## Source material
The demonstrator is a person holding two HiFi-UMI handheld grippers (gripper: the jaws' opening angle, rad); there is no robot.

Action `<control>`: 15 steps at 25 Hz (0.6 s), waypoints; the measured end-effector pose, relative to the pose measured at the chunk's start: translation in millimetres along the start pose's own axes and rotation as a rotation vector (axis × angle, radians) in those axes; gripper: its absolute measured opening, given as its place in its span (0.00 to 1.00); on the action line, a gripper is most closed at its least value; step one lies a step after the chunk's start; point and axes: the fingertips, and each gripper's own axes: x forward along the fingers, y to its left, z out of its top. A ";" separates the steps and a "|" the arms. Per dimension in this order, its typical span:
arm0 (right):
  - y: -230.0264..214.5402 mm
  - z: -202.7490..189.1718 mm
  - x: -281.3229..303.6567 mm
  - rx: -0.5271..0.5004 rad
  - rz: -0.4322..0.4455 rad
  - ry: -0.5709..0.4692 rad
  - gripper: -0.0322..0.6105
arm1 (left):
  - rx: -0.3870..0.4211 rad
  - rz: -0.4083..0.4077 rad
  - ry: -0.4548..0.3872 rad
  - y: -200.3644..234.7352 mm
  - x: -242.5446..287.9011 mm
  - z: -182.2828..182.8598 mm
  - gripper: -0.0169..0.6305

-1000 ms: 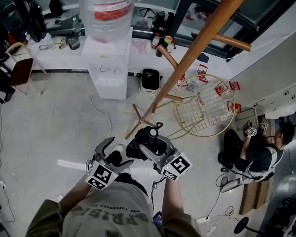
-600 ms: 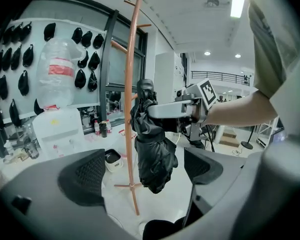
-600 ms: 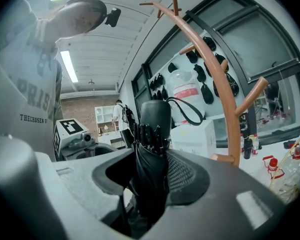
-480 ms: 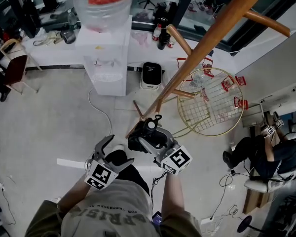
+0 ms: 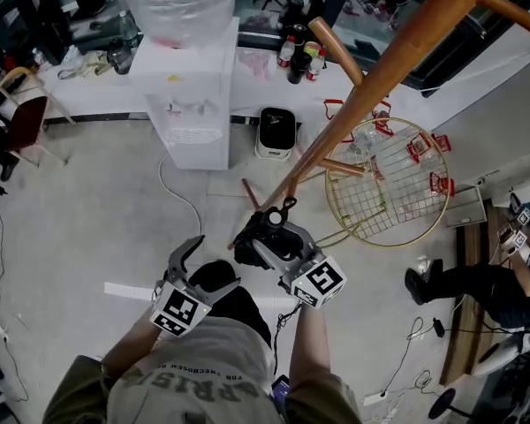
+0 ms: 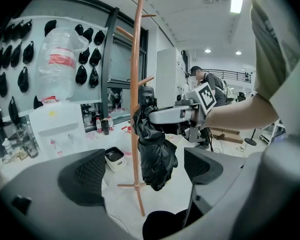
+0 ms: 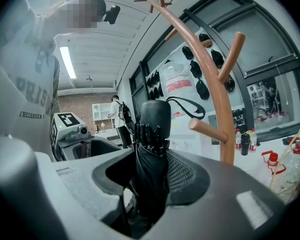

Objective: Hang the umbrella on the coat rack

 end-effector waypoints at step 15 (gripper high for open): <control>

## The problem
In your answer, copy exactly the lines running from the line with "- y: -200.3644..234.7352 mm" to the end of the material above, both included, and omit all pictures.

## Solution
  - y: -200.3644..234.7352 mm
  - x: -242.5446..287.9011 mm
  - z: -182.2828..182.8598 mm
  - gripper: -0.0169..0.6305

-1000 ms: 
-600 ms: 
-600 ms: 
-480 ms: 
+0 ms: 
+0 ms: 
+0 ms: 

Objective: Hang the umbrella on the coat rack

 end-effector waypoints at step 15 (gripper high for open): <control>

This completes the exercise.